# «Decision Trees for Predictive Modeling Padraic G. Neville SAS Institute Inc. 4 August 1999 What a Decision Tree Is................. ...»

Many available algorithms do not attempt to find the best split on a variable. Such methods of searching are called heuristic because they do not guarantee optimality. For a nominal input variable, a common theme is first to form a split by assigning a different branch to each input category, and then to derive a sequence of candidate splits by combining two branches of one split to produce the next split in the sequence. Different algorithms differ in the details and variations on this theme. Most heuristic algorithms adopt the best split examined. The original CHAID algorithm may be the only exception. CHAID adopts the last split examined.

**Recursive partitioning**

The easy algorithm first splits the entire data set, the root node, into two nodes. Each node is then split into more nodes, and so on. Each node in its turn is considered in isolation. The search for a split is done without any concern as to how another node is to be split. This process is called recursive partitioning and the great majority of tree creation algorithms do it.
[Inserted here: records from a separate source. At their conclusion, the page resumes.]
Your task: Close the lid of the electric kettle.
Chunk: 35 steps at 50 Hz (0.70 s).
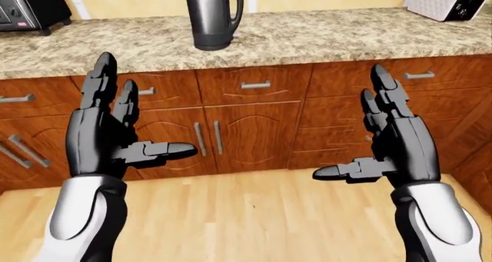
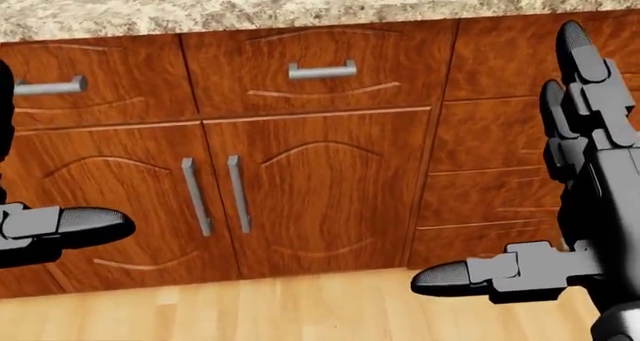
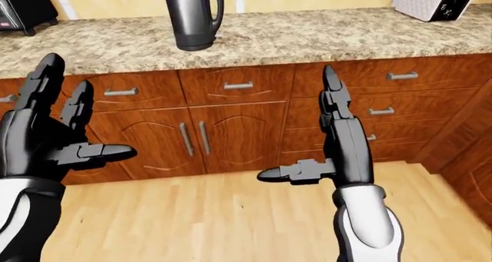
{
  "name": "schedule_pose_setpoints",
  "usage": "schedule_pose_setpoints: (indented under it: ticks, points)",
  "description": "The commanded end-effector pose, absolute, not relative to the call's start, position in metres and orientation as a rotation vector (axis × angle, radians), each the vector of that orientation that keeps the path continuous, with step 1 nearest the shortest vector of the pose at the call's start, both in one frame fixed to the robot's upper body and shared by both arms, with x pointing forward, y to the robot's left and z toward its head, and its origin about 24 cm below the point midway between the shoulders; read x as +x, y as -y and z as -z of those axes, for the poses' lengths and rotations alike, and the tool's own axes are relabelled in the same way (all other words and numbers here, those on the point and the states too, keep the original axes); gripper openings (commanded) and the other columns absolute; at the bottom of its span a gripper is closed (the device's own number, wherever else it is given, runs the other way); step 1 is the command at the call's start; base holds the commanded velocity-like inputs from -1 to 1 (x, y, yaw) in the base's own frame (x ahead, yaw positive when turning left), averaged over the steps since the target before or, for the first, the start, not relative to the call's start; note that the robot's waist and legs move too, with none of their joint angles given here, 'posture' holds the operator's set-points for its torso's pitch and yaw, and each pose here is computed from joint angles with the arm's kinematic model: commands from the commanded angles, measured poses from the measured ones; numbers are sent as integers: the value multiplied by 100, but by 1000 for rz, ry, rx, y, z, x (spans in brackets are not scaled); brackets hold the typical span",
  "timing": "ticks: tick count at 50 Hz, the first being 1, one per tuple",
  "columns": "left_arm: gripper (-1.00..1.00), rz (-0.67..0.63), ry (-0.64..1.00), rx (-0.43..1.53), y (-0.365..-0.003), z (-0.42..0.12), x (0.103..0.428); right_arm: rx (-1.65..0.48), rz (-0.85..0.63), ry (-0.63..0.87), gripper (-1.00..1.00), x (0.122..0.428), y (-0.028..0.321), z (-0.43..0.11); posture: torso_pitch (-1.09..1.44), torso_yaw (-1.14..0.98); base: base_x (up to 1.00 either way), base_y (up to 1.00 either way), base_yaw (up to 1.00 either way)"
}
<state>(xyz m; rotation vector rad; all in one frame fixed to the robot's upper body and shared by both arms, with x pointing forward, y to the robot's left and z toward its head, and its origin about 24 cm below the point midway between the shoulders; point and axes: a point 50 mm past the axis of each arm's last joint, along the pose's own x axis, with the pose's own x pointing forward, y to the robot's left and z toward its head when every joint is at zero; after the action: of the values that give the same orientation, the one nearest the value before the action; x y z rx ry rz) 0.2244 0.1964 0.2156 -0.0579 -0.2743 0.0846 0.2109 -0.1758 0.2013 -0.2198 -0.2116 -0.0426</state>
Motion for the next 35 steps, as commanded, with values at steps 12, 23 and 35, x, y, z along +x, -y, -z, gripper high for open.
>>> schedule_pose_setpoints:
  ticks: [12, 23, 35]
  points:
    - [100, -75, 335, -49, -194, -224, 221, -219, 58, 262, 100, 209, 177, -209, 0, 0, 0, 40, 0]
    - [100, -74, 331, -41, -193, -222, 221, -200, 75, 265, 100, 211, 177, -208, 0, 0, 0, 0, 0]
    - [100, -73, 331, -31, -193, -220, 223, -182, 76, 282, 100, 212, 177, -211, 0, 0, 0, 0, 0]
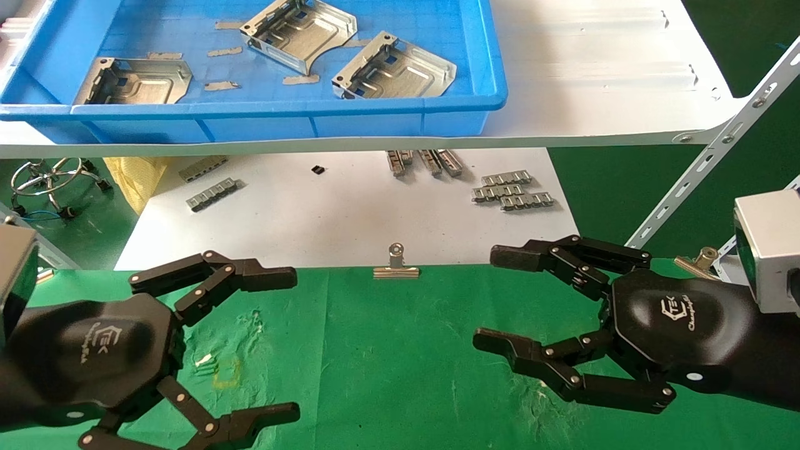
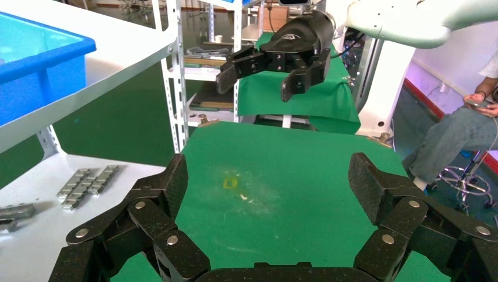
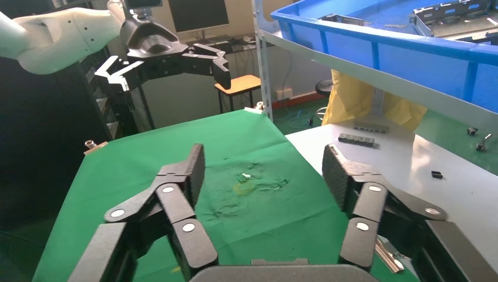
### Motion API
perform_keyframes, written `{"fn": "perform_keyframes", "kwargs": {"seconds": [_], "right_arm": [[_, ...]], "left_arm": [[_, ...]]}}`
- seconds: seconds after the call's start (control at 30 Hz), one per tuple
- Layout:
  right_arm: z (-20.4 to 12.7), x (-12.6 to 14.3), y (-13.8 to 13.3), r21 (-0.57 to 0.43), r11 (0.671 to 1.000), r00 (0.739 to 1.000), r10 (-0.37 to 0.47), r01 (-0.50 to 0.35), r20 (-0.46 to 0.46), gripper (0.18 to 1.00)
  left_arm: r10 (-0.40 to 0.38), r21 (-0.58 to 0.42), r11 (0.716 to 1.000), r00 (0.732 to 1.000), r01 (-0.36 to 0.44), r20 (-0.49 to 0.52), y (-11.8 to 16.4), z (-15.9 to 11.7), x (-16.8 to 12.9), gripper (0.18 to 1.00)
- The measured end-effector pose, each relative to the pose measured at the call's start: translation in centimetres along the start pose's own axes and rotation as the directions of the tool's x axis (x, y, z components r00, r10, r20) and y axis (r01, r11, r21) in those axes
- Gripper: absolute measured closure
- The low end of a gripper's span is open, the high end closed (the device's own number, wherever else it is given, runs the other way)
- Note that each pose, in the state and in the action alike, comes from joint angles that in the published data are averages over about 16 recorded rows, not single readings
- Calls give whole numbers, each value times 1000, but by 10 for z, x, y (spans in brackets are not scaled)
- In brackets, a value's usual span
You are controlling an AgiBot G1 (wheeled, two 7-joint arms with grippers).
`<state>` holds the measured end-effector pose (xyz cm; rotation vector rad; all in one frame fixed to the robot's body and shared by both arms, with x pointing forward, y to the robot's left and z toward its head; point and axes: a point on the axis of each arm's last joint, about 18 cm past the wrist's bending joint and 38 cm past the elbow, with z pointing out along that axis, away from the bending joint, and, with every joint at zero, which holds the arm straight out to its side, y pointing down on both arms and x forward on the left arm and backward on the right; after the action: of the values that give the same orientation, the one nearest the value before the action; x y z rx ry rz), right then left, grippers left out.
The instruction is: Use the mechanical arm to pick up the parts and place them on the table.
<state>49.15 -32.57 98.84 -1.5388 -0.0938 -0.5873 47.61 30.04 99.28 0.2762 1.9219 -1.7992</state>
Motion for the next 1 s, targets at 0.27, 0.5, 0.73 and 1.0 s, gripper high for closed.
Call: {"fn": "perform_keyframes", "kwargs": {"seconds": [0.27,0.5,0.73,1.0], "right_arm": [[0,0,0,0,1000,1000,0,0,0,525],[0,0,0,0,1000,1000,0,0,0,691],[0,0,0,0,1000,1000,0,0,0,830],[0,0,0,0,1000,1000,0,0,0,935]], "left_arm": [[0,0,1000,1000,0,0,0,0,0,184],[9,1,1000,1000,-9,16,-5,-1,-5,184],[54,11,998,995,-55,89,-26,-1,-33,184],[105,36,992,962,-118,252,-69,2,-106,184]]}}
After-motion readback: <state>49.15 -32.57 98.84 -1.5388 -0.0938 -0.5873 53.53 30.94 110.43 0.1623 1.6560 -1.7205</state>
Recursive partitioning is myopic: it focuses on optimizing individual splits and pays no attention to the quality of the entire tree. Alternatives to recursive partitioning have not become popular though. They are hard to implement and take much longer to run. Moreover, recursive partitioning generally gives adequate results.

The first attempt to cure the myopia is to "look ahead one generation" before committing to a split. A candidate split creates two branches. A binary split is then found in each branch. The evaluation of the candidate split is based on the four nodes in the second generation. James Morgan and John Sonquist implemented look-ahead split searches in the AID program in the 1960s. The user's manual by Sonquist et al. (1971) indicates that looking ahead does not help much. A recent, more extensive study by Murthy came to the same conclusion and reported that look-ahead splits sometimes created worse trees.

Chipman, George, and McCullogh (1998) describe an algorithm that searches for an optimal tree. Instead of evaluating candidate splits, their algorithm evaluates candidate trees. One tree is derived from another using a simple operation. The operation is selected at random from a set of possible operations. An example of an operation is selecting a particular variable and forming a random split on that variable. Another operation is to prune a split, transforming an internal node into a leaf. Thus, some operations create larger trees, some create smaller trees. The algorithm is sometimes successful for small trees. Whether the algorithm can examine enough large trees to be useful remains to be seen.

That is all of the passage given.